Select an independent random sample (IRS)

Select a sample that is not spatially balanced from a point (finite), linear / linestring (infinite), or areal / polygon (infinite) sampling frame using the Independent Random Sampling (IRS) algorithm. The IRS algorithm accommodates unstratified and stratified sampling designs and allows for equal inclusion probabilities, unequal inclusion probabilities according to a categorical variable, and inclusion probabilities proportional to a positive auxiliary variable. Several additional sampling options are included, such as including legacy (historical) sites, requiring a minimum distance between sites, and selecting replacement sites.

irs(
  sframe,
  n_base,
  stratum_var = NULL,
  seltype = NULL,
  caty_var = NULL,
  caty_n = NULL,
  aux_var = NULL,
  legacy_var = NULL,
  legacy_sites = NULL,
  legacy_stratum_var = NULL,
  legacy_caty_var = NULL,
  legacy_aux_var = NULL,
  mindis = NULL,
  maxtry = 10,
  n_over = NULL,
  n_near = NULL,
  wgt_units = NULL,
  pt_density = NULL,
  DesignID = "Site",
  SiteBegin = 1,
  sep = "-",
  projcrs_check = TRUE
)

Arguments

sframe: A sampling frame as an sf object. The coordinate system for sframe must projected (not geographic). If m or z values are in sframe's geometry, they are silently dropped (i.e., only x-coordinates and y-coordinates are preserved).
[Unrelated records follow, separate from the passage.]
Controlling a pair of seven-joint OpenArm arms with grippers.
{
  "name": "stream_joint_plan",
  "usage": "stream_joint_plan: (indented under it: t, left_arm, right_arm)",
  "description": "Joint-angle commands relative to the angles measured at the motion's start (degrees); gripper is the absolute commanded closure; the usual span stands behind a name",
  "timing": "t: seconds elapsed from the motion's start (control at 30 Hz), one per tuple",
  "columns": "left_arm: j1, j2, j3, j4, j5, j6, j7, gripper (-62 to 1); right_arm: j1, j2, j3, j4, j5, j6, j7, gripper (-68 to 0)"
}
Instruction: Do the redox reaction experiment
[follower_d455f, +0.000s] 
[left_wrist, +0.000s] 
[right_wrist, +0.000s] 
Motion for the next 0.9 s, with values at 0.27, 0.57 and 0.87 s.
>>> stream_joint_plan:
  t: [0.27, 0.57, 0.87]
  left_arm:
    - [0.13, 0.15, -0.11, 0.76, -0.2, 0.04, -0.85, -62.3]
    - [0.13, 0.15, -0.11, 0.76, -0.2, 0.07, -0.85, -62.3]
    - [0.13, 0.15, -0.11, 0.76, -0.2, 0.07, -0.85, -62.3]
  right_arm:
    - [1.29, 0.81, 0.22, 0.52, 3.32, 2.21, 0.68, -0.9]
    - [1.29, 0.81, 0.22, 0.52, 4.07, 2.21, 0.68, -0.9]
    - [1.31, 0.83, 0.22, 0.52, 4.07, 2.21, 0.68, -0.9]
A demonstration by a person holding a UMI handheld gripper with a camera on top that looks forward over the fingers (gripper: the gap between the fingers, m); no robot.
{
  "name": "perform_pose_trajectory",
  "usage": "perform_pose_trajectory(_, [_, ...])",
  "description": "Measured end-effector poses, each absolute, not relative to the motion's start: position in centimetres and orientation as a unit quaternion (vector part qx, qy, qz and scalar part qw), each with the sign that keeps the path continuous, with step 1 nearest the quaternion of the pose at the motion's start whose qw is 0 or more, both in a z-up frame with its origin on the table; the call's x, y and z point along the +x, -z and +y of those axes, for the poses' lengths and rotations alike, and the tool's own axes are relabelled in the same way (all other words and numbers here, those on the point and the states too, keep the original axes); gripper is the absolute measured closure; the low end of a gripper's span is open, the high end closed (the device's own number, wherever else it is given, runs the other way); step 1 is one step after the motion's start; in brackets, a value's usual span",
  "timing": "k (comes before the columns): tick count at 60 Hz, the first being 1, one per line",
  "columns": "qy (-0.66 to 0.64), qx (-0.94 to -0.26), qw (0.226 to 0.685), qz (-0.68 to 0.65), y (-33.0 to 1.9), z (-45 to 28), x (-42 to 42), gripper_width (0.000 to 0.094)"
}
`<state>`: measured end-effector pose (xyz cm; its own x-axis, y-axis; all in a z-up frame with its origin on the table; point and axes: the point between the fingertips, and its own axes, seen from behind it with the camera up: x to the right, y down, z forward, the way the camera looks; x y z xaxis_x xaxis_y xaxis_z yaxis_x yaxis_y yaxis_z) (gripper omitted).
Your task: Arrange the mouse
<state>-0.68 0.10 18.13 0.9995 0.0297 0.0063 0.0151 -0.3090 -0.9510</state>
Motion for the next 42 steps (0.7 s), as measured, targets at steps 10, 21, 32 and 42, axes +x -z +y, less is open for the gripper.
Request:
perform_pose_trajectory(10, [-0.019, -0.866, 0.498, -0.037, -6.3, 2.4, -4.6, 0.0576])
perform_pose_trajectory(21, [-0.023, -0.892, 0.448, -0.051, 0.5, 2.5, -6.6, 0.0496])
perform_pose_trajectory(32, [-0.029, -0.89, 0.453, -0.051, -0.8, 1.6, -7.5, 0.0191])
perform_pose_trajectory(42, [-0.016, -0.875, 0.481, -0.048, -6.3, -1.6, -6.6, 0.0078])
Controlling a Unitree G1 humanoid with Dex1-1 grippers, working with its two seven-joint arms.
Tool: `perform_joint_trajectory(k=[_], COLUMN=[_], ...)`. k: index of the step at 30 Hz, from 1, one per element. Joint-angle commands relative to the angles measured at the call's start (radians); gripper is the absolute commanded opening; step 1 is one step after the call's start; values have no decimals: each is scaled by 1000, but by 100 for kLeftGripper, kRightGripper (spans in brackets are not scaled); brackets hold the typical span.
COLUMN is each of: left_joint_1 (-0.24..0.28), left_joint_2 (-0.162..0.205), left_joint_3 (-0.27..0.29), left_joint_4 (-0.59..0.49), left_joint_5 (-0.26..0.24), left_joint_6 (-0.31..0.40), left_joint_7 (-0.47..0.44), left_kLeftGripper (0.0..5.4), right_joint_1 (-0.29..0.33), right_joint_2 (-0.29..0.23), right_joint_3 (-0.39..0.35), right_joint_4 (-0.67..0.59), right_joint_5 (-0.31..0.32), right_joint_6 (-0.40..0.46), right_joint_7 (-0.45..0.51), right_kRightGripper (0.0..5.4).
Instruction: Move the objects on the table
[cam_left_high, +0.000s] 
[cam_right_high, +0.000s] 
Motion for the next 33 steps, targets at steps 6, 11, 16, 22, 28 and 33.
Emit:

n_base: The base sample size required. If the sampling design is unstratified, this is a single numeric value. If the sampling design is stratified, this is a named vector or list whose names represent each stratum and whose values represent each stratum's sample size. These names must match the values of the stratification variable represented by stratum_var. Legacy sites are considered part of the base sample, so the value for n_base should be equal to the number of legacy sites plus the number of desired non-legacy sites.
stratum_var: A character string containing the name of the column from sframe that identifies stratum membership for each element in sframe. If stratum equals NULL, the sampling design is unstratified and all elements in sframe are eligible to be selected in the sample. The default is NULL.
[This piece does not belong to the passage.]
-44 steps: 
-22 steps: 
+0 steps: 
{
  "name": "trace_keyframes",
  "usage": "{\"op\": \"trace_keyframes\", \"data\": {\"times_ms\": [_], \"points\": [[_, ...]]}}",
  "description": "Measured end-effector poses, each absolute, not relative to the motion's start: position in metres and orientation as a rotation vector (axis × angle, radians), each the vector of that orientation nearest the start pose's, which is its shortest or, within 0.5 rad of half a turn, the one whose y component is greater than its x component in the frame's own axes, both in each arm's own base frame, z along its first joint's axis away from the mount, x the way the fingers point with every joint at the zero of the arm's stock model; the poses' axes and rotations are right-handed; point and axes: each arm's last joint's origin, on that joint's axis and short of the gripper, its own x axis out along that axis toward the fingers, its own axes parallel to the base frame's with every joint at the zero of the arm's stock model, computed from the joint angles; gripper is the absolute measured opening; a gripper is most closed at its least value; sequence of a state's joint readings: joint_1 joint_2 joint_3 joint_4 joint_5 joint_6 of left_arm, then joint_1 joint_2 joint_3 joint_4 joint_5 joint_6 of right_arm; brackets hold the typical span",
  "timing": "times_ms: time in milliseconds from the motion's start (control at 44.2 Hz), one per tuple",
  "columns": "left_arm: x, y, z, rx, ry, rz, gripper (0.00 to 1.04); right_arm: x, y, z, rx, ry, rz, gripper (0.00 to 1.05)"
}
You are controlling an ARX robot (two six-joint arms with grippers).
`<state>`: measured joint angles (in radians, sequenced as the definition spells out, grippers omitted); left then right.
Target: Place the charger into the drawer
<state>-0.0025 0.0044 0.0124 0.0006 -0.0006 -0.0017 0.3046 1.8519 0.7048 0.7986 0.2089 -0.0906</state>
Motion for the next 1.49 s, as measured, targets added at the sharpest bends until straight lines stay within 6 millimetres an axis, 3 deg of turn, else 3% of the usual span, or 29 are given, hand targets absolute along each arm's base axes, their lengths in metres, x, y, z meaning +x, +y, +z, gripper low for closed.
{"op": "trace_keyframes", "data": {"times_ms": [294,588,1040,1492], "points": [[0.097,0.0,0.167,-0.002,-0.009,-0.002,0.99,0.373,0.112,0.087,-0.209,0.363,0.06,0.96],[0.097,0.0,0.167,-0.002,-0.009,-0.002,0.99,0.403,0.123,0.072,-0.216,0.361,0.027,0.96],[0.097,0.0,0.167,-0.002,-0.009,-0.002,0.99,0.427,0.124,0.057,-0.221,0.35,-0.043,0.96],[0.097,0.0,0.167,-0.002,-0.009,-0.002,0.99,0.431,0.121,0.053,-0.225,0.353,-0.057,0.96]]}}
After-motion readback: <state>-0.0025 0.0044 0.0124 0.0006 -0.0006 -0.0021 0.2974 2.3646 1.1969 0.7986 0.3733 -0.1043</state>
seltype: A character string or vector indicating the inclusion probability type, which must be one of following: "equal" for equal inclusion probabilities; "unequal" for unequal inclusion probabilities according to a categorical variable specified by caty_var; and "proportional" for inclusion probabilities proportional to a positive auxiliary variable specified by aux_var. If the sampling design is unstratified, seltype is a single character vector. If the sampling design is stratified, seltype is a named vector whose names represent each stratum and whose values represent each stratum's inclusion probability type. seltype's default value tries to match the intended inclusion probability type: If caty_var and aux_var are not specified, seltype is "equal"; if caty_var is specified, seltype is "unequal"; and if aux_var is specified, seltype is "proportional".
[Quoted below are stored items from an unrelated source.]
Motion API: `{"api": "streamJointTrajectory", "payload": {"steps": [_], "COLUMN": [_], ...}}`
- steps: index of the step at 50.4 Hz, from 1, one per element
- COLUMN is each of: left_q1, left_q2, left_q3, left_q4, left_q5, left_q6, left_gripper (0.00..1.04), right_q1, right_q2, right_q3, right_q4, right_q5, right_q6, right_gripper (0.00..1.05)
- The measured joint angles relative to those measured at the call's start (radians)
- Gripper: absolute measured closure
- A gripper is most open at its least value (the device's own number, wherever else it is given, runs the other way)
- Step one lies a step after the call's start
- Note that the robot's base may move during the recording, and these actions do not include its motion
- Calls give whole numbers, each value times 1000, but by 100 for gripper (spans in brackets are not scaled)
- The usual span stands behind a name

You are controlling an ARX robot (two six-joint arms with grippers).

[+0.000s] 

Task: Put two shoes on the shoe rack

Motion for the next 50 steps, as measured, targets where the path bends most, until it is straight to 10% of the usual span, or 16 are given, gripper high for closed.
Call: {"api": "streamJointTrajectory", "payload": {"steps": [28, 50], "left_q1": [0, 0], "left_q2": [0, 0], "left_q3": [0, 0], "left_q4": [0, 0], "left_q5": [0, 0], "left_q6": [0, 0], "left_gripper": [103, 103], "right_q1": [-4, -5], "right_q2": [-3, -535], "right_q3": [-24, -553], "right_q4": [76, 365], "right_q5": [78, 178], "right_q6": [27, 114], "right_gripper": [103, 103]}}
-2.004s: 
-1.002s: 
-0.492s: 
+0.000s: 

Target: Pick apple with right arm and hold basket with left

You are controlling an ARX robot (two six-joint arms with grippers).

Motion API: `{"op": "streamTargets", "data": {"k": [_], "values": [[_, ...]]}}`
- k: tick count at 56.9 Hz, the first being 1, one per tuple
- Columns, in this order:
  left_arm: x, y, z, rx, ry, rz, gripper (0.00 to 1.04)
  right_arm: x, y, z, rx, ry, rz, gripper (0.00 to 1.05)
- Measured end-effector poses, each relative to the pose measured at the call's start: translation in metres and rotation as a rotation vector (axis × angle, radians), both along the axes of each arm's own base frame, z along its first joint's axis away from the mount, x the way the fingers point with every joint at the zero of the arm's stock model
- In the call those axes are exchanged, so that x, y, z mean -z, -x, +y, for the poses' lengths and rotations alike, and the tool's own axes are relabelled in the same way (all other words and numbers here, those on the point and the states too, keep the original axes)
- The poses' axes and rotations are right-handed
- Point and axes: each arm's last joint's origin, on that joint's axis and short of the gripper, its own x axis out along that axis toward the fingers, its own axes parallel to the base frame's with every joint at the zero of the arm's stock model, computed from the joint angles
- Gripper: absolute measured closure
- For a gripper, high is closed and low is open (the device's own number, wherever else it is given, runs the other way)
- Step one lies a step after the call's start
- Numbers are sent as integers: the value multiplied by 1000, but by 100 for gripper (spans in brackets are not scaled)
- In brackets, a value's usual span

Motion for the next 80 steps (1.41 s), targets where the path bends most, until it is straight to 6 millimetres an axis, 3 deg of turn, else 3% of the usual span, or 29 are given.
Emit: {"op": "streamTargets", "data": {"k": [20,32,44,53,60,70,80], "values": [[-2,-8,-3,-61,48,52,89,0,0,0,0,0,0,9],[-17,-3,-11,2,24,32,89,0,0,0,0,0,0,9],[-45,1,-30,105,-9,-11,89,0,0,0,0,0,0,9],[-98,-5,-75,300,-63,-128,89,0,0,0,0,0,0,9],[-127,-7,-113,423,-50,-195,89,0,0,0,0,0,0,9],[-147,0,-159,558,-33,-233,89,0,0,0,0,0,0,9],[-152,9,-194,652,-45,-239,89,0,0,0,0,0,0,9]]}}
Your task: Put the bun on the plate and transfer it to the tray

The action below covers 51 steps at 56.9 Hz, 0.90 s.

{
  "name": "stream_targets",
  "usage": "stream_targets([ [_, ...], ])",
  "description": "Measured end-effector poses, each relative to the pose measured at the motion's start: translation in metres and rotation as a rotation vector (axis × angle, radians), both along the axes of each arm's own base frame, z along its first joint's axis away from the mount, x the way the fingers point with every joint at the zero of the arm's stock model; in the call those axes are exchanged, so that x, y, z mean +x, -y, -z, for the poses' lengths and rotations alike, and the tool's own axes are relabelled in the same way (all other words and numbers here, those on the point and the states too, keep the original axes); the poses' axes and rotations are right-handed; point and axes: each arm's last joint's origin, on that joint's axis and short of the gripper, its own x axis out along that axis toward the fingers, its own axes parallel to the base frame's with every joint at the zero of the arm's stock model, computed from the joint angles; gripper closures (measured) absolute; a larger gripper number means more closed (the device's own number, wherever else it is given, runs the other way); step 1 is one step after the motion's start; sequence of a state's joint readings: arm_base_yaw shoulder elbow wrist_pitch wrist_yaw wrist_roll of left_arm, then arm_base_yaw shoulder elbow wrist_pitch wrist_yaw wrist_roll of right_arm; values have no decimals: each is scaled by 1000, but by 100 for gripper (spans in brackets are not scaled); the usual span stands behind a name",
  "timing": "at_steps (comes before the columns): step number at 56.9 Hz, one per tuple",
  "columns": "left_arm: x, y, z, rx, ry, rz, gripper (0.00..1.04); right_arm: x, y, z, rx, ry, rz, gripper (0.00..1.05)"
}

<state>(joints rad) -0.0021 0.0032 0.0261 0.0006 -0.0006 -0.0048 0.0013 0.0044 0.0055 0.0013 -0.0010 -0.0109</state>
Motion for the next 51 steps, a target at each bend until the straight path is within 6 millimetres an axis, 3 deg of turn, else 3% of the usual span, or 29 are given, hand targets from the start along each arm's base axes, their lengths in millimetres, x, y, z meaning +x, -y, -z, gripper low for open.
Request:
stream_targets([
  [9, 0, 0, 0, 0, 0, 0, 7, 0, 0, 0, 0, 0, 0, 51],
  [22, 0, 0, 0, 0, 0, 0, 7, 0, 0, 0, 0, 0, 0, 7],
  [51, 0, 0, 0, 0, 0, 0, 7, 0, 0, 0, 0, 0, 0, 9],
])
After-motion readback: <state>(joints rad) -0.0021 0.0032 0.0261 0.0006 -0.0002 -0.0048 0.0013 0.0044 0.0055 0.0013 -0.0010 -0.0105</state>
caty_var: A character string containing the name of the column from sframe that represents the unequal probability variable.
caty_n: A character vector indicating the expected sample size for each level of caty_var, the unequal probability variable. If the sampling design is unstratified, caty_n is a named vector whose names represent each level of caty_var and whose values represent each level's expected sample size. The sum of caty_n must equal n_base. If the sampling design is stratified and the expected sample sizes are the same among strata, caty_n is a named vector whose names represent represent each level of caty_var and whose values represent each level's expected sample size -- these expected sample sizes are applied to all strata. The sum of caty_n must equal each stratum's value in n_base. If the sampling design is stratified and the expected sample sizes differ among strata, caty_n is a list where each element is named as a stratum in n_base. Each stratum's list element is a named vector whose names represent each level of caty_var and whose values represent each level's expected sample size (within the stratum). The sum of the values in each stratum's list element must equal that stratum's value in n_base.
aux_var: A character string containing the name of the column from sframe that represents the proportional (to size) inclusion probability variable (auxiliary variable). This auxiliary variable must be positive, and the resulting inclusion probabilities are proportional to the values of the auxiliary variable. Larger values of the auxiliary variable result in higher inclusion probabilities.
legacy_var: This argument can be used instead of legacy_sites when sframe is a POINT or MULTIPOINT geometry (i.e. a finite sampling frame), When legacy_var is used, it is a character string containing the name of the column from sframe that represents whether each site is a legacy site. For legacy sites, the values of the legacy_var must contain character strings that act as a legacy site identifier. For non-legacy sites, the values of the legacy_var column must be NA. Using this approach, legacy_stratum_var, legacy_caty_var, and legacy_aux_var are not required and should not be used (because legacy_var represents a column in sframe). spsurvey assumes that the legacy sites were selected from a previous sampling design that incorporated randomness into site selection and that the legacy sites are elements of the current sampling frame.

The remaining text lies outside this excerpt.